Featuring: Capitano, Navi, Embla Wine Bar, Bar Liberty…
DESPITE the calls of an over-saturated hospitality market and the almost impossible task of finding good staff, Melbourne chefs and restaurant owners are branching out, being brave (or crazy) and opening first-time solo venture or second venues.
Capitano is a new addition to Carlton, a suburb already packed with Italian restaurants of various descriptions and price points. Described by chef and co-owner Casey Wall as, “an Australian take on an American-Italian restaurant”. Wall and his business partners’, Sommelier – Banjo Harris Plane; Front-of-house – Manu Potoi and Manager – Michael Bascetta (who also co-own Bar Liberty in Fitzroy) have found an expected gap in the market, serving a menu of full-flavoured, unfussy Italian-esque food. Think shaved prosciutto (made in Ballarat) and pork neck gabagool (cured ham) with house-made sourdough and spicy pickled fennel. The cheese pizza with pecorino, fresh and aged mozzarella is heavy on the salt but full of comfort. There’s a choice of toppings – rainbow chard, new season onions, pickled chilli, fennel salami, anchovy and mortadella – which add to the intensity of flavour (we love the combination of pickled chilli and fennel salami). The sourdough base has a good char and chew. This is, quite simply, very good pizza.
A dish of Vesuvio pasta arrives as over-sized fusilli doused in a sauce of onion, tinned tomatoes, cream and garlic. And the clam pasta is a lush mix of spaghetti in a sauce of butter, lemon and parsley. The veal parmigiana easily feeds up to three people, oozy with fresh mozzarella and basil, it blankets the plate on which it’s served.
Salads are simple but the perfect match to the uncomplicated mains. Wild greens are coated in an anchovy dressing, with loads of parmesan. Another salad of sliced apple, fresh fennel and aged ricotta is also a zesty foil.
The wine list has an Italian focus – no American drops here, with all chosen for either their weight, acidity, or fruit-forward characters to enable them to stand up to the big flavours. 421 Rathdowne St, Carlton; phone (03) 9134 8555.

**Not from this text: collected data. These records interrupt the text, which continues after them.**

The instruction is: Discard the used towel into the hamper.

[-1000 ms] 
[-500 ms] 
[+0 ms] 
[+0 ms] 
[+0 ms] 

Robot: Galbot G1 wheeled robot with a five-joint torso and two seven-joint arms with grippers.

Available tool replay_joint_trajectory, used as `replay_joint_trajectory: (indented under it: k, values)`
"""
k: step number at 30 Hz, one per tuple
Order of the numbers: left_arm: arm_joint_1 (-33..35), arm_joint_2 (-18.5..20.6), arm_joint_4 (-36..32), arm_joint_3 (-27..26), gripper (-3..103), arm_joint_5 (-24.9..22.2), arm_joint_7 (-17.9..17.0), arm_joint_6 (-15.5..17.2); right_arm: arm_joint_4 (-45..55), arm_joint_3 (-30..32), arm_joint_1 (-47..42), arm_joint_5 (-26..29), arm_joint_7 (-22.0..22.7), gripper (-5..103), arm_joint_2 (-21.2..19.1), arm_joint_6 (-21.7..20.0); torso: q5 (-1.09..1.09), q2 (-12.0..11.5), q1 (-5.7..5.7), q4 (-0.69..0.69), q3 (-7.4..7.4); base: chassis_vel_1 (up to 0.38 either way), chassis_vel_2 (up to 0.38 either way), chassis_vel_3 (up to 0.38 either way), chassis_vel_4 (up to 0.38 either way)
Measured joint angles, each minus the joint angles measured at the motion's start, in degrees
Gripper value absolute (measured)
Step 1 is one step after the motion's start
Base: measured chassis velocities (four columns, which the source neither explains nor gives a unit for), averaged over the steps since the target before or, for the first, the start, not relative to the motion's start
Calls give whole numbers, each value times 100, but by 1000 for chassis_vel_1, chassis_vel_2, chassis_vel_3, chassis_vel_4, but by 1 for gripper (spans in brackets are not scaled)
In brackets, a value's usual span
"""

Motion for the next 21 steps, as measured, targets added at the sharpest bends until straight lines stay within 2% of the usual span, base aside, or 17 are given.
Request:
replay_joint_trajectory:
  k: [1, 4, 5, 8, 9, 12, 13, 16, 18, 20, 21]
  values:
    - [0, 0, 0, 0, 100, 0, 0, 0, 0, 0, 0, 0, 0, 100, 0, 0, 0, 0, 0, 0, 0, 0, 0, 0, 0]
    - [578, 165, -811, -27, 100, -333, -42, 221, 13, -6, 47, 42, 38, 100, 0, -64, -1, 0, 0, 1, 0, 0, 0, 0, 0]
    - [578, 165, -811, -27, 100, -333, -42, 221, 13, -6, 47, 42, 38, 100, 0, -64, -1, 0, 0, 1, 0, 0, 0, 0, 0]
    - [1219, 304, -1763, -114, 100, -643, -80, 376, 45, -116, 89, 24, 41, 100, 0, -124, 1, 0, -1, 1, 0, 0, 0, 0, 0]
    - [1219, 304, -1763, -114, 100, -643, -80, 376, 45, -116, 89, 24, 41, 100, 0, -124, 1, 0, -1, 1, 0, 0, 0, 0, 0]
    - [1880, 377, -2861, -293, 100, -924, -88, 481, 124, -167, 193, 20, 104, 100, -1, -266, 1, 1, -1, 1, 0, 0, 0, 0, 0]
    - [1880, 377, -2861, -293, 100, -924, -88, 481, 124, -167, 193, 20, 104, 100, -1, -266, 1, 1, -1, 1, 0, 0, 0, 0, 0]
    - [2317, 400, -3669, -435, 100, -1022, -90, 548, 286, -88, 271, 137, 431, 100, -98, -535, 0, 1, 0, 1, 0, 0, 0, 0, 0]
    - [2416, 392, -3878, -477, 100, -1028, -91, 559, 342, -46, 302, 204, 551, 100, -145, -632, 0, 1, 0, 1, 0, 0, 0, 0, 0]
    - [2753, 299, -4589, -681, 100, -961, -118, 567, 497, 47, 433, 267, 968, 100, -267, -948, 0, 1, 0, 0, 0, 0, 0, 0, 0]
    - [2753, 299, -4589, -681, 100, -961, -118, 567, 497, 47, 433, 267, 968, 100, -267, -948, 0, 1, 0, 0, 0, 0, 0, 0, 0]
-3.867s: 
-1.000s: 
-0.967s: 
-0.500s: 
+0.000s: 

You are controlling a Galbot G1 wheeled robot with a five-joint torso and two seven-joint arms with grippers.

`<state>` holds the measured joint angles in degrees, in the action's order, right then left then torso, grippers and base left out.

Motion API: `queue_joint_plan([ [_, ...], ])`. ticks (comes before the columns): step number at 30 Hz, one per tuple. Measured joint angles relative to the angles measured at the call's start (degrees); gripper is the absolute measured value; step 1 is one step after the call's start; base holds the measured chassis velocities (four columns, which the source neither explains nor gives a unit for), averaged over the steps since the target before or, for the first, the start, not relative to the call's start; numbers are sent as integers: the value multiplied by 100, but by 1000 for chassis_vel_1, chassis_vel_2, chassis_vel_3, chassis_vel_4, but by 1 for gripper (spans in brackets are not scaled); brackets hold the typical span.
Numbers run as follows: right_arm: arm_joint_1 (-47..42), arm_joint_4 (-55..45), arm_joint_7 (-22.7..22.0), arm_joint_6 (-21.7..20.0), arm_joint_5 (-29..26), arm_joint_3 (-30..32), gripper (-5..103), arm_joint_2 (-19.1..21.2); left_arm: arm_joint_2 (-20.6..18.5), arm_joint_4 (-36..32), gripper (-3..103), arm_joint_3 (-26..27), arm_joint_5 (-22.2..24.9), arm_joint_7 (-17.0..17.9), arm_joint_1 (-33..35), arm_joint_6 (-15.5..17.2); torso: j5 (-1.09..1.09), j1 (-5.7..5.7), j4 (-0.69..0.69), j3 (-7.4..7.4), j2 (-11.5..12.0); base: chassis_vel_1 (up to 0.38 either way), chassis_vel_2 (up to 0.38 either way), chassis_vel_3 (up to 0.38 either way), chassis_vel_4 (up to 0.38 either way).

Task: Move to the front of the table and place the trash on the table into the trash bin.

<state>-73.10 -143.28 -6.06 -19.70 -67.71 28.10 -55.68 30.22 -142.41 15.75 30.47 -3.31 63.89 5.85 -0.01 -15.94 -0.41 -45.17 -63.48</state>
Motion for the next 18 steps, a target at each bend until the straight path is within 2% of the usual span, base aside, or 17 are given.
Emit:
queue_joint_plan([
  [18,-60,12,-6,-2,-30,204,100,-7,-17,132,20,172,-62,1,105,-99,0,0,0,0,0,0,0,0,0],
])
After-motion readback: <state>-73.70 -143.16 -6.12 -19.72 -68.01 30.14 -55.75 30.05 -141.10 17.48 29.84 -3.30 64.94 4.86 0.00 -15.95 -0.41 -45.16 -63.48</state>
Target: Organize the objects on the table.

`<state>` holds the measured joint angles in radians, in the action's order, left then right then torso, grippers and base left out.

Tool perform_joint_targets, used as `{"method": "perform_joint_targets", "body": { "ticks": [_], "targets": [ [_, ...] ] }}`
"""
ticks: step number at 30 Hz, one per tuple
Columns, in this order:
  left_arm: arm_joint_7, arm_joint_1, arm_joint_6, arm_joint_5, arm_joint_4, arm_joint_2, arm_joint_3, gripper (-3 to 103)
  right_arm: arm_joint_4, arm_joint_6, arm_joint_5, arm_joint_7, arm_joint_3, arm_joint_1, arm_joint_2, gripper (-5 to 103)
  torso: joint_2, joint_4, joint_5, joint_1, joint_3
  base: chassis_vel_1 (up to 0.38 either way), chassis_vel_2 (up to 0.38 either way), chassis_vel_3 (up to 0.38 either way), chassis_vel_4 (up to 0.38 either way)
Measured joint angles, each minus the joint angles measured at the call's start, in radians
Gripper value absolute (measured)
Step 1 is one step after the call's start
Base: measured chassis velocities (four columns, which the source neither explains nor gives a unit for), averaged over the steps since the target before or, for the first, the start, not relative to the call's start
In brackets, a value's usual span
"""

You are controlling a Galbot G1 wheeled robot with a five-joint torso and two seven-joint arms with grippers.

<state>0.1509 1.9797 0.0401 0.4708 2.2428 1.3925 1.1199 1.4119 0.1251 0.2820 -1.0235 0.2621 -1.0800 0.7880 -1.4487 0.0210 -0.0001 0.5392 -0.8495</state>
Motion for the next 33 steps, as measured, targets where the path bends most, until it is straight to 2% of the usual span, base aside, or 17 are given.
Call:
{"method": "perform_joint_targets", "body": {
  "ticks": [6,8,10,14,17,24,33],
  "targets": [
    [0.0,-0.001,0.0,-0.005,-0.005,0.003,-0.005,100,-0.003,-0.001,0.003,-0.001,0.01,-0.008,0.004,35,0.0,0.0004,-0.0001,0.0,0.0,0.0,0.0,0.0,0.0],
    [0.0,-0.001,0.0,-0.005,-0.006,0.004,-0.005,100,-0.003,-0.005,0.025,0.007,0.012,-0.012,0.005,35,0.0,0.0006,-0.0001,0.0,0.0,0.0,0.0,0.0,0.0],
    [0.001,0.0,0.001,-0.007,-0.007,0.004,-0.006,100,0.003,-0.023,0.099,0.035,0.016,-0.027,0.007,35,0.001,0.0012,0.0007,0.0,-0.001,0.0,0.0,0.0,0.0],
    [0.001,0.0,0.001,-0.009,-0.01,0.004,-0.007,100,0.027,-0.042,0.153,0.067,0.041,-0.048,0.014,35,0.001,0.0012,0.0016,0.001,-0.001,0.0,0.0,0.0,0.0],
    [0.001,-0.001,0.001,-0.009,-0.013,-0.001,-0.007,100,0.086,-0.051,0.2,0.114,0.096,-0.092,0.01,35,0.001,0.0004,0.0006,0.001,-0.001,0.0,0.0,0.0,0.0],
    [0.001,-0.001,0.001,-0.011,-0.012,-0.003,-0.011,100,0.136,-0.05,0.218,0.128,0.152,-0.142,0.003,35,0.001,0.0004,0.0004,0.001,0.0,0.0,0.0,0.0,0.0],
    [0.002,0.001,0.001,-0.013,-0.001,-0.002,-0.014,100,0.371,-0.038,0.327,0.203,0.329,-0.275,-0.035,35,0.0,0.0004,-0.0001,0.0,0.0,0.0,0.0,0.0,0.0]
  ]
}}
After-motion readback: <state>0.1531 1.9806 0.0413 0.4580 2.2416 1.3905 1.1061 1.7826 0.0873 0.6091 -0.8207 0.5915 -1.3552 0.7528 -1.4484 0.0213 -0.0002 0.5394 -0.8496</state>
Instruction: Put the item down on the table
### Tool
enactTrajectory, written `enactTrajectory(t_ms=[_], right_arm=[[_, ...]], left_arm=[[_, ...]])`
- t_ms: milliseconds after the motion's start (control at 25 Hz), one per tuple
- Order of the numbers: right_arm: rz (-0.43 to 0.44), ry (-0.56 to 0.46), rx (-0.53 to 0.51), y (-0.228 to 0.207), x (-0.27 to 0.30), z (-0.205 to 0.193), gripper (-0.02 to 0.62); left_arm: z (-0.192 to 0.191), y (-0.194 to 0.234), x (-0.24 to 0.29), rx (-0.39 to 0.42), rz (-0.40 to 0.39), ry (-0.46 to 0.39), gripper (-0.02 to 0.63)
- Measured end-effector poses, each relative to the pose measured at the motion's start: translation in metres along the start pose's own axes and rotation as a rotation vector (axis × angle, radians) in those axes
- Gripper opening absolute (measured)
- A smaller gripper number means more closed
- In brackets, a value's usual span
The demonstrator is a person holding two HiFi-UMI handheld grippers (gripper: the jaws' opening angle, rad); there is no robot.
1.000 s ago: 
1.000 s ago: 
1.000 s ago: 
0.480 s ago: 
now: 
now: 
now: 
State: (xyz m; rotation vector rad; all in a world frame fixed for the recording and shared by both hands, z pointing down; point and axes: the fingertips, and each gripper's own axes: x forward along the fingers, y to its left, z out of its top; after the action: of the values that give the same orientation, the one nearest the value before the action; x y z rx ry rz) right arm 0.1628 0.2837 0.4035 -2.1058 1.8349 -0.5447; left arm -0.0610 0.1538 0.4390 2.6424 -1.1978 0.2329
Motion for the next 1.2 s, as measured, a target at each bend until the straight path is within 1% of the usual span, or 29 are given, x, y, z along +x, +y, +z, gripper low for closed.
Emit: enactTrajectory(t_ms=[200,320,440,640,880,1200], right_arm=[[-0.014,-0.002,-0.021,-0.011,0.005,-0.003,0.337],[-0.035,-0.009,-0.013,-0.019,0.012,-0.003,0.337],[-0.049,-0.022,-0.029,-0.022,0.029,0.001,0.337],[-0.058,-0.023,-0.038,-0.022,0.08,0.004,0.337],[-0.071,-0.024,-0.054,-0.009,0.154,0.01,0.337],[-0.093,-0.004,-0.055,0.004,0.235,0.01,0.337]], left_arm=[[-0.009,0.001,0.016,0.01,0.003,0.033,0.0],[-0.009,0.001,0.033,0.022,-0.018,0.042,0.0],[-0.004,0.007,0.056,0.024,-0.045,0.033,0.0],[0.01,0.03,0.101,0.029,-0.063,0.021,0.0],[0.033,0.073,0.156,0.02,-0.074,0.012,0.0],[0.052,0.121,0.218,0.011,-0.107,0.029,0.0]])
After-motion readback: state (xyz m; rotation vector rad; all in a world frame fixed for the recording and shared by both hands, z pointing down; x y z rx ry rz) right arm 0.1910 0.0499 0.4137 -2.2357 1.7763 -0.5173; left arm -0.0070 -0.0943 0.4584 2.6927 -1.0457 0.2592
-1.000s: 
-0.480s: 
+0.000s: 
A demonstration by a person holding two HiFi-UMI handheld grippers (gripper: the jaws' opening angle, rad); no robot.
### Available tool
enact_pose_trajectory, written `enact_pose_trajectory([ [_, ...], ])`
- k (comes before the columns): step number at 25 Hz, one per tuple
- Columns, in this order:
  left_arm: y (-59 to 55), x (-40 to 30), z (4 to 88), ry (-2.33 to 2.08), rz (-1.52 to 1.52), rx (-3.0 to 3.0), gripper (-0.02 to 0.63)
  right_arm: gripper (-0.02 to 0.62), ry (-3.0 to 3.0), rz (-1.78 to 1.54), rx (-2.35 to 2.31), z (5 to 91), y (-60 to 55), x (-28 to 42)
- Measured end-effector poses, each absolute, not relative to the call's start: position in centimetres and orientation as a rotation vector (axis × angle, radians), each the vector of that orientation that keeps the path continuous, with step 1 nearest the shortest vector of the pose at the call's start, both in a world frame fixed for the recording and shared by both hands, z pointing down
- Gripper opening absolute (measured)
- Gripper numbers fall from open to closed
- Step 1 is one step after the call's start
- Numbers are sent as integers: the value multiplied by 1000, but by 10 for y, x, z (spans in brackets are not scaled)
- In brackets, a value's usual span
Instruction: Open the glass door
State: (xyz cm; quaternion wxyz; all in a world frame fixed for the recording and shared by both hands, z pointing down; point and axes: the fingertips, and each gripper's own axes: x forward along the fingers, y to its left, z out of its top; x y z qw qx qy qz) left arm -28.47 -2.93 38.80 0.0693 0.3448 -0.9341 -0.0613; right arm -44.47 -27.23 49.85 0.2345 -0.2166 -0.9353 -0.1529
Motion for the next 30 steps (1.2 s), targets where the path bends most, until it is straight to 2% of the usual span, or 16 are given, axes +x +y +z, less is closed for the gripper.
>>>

Embla Wine Bar on Russell Street in the city has a new sibling, Lesa. It’s taken longer to open than anyone, particularly than the owners Christian McCabe and Dave Verheul anticipated, but the doors swung open on the dining room directly upstairs from Embla in August.
Lesa means “to gather” in Old Norse, and the team have gathered all the elements a good restaurant needs to thrive – a beautiful room, a gun team on the floor, a schmick wine list and smart cooking from the kitchen.
Lesa is a restaurant that offers a set menu, and chef Dave Verheul, takes an intelligent approach to local produce, bringing out its best through playful textures, subtle work with flavours and clever cooking. Think raw flounder with hazelnut, green almond and pear leaf, a chicken porridge dish with almond milk and black chestnut (that you wish would never end) or an aged pork loin with buckwheat miso, kale and pickled walnut.
These guys are known for their wine selections – thanks to Embla downstairs – so expect more interesting, low-intervention wines upstairs that the savvy staff will happily guide you through.
The room is immediately welcoming. Moody lighting, textured brick, leather cushioned banquettes and loads of wood allow you to immerse yourself into the nest Lesa is above the bustle of the streets below. At the moment they’re open four nights a week, with a view to open more down the track. Level 1, 122 Russell Street; phone (03) 9654 5923.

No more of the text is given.